- [WHAT TO PRODUCE] Please retype the data below in full.

Dataset excerpts

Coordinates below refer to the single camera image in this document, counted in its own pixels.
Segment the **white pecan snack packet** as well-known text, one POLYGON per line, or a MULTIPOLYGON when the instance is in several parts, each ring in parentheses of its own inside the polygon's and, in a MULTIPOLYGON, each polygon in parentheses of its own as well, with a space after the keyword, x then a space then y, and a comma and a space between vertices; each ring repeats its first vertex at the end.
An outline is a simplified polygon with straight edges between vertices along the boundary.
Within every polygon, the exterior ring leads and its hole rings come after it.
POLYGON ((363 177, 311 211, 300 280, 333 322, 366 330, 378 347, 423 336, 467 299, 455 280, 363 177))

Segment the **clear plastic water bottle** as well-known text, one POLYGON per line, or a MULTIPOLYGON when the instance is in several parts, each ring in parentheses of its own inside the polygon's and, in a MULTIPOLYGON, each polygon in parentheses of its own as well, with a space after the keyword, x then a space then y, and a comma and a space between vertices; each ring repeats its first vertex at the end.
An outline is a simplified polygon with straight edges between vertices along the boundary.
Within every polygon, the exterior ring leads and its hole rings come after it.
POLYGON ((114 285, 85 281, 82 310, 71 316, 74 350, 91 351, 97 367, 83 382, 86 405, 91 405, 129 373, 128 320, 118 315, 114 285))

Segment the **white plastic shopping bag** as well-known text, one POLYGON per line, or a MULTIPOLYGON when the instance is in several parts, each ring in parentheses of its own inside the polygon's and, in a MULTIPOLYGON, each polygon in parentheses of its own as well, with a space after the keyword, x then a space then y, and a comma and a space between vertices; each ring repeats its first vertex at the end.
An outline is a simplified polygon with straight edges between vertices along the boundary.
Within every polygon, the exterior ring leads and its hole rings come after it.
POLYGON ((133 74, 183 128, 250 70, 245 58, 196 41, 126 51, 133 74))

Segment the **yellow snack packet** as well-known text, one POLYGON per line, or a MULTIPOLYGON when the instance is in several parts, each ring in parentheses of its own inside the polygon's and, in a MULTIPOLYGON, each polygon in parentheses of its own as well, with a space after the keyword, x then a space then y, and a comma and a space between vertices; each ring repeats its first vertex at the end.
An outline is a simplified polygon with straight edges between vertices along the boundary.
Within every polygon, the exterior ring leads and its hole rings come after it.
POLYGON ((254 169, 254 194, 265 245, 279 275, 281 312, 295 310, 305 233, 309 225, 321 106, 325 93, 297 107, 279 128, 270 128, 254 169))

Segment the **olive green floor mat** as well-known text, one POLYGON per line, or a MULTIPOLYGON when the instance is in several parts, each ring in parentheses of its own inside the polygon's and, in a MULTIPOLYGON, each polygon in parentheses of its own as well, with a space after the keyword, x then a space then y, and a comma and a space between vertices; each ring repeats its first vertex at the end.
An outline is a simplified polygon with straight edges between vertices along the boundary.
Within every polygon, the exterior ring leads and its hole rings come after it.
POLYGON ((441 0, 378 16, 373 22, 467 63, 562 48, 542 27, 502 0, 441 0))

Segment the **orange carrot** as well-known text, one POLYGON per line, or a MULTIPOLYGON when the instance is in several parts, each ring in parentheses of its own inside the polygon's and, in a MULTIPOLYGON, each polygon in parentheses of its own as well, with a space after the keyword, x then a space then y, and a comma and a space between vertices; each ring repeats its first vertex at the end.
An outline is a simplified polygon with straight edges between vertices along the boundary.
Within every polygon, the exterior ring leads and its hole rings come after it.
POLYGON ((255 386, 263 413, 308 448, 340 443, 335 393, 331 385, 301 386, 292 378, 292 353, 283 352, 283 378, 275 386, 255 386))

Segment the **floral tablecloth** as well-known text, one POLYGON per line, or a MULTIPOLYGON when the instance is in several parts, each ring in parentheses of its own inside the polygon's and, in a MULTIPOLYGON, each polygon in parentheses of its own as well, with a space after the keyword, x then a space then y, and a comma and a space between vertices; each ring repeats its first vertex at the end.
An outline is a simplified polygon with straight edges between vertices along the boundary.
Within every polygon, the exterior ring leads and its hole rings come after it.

- [REPLY]
Coordinates below refer to the single camera image in this document, counted in its own pixels.
Segment the **white pecan snack packet** as well-known text, one POLYGON per line, or a MULTIPOLYGON when the instance is in several parts, each ring in parentheses of its own inside the polygon's and, in a MULTIPOLYGON, each polygon in parentheses of its own as well, with a space after the keyword, x then a space then y, and a comma and a space between vertices; each ring repeats its first vertex at the end.
An outline is a simplified polygon with straight edges between vertices along the boundary.
Within every polygon, the exterior ring leads and its hole rings come after it.
POLYGON ((363 177, 311 211, 300 280, 333 322, 366 330, 378 347, 423 336, 467 299, 455 280, 363 177))

Segment the **clear plastic water bottle** as well-known text, one POLYGON per line, or a MULTIPOLYGON when the instance is in several parts, each ring in parentheses of its own inside the polygon's and, in a MULTIPOLYGON, each polygon in parentheses of its own as well, with a space after the keyword, x then a space then y, and a comma and a space between vertices; each ring repeats its first vertex at the end.
An outline is a simplified polygon with straight edges between vertices along the boundary.
Within every polygon, the exterior ring leads and its hole rings come after it.
POLYGON ((114 285, 85 281, 82 310, 71 316, 74 350, 91 351, 97 367, 83 382, 86 405, 91 405, 129 373, 128 320, 118 315, 114 285))

Segment the **white plastic shopping bag** as well-known text, one POLYGON per line, or a MULTIPOLYGON when the instance is in several parts, each ring in parentheses of its own inside the polygon's and, in a MULTIPOLYGON, each polygon in parentheses of its own as well, with a space after the keyword, x then a space then y, and a comma and a space between vertices; each ring repeats its first vertex at the end.
An outline is a simplified polygon with straight edges between vertices along the boundary.
Within every polygon, the exterior ring leads and its hole rings come after it.
POLYGON ((133 74, 183 128, 250 70, 245 58, 196 41, 126 51, 133 74))

Segment the **yellow snack packet** as well-known text, one POLYGON per line, or a MULTIPOLYGON when the instance is in several parts, each ring in parentheses of its own inside the polygon's and, in a MULTIPOLYGON, each polygon in parentheses of its own as well, with a space after the keyword, x then a space then y, and a comma and a space between vertices; each ring repeats its first vertex at the end.
An outline is a simplified polygon with straight edges between vertices along the boundary.
Within every polygon, the exterior ring leads and its hole rings come after it.
POLYGON ((254 169, 254 194, 265 245, 279 275, 281 312, 295 310, 305 233, 309 225, 321 106, 325 93, 297 107, 279 128, 270 128, 254 169))

Segment the **olive green floor mat** as well-known text, one POLYGON per line, or a MULTIPOLYGON when the instance is in several parts, each ring in parentheses of its own inside the polygon's and, in a MULTIPOLYGON, each polygon in parentheses of its own as well, with a space after the keyword, x then a space then y, and a comma and a space between vertices; each ring repeats its first vertex at the end.
An outline is a simplified polygon with straight edges between vertices along the boundary.
Within every polygon, the exterior ring leads and its hole rings come after it.
POLYGON ((441 0, 378 16, 373 22, 467 63, 562 48, 542 27, 502 0, 441 0))

Segment the **orange carrot** as well-known text, one POLYGON per line, or a MULTIPOLYGON when the instance is in several parts, each ring in parentheses of its own inside the polygon's and, in a MULTIPOLYGON, each polygon in parentheses of its own as well, with a space after the keyword, x then a space then y, and a comma and a space between vertices; each ring repeats its first vertex at the end.
An outline is a simplified polygon with straight edges between vertices along the boundary.
Within every polygon, the exterior ring leads and its hole rings come after it.
POLYGON ((255 386, 263 413, 308 448, 340 443, 335 393, 331 385, 301 386, 292 378, 292 353, 283 352, 283 378, 275 386, 255 386))

Segment the **floral tablecloth** as well-known text, one POLYGON per line, or a MULTIPOLYGON when the instance is in several parts, each ring in parentheses of its own inside the polygon's and, in a MULTIPOLYGON, each polygon in parentheses of its own as well, with a space after the keyword, x then a space then y, and a comma and a space between vertices; each ring repeats its first vertex at the end.
An outline is a simplified polygon with straight edges between vertices along the boundary.
Within every polygon, the exterior ring leads and its hole rings come after it.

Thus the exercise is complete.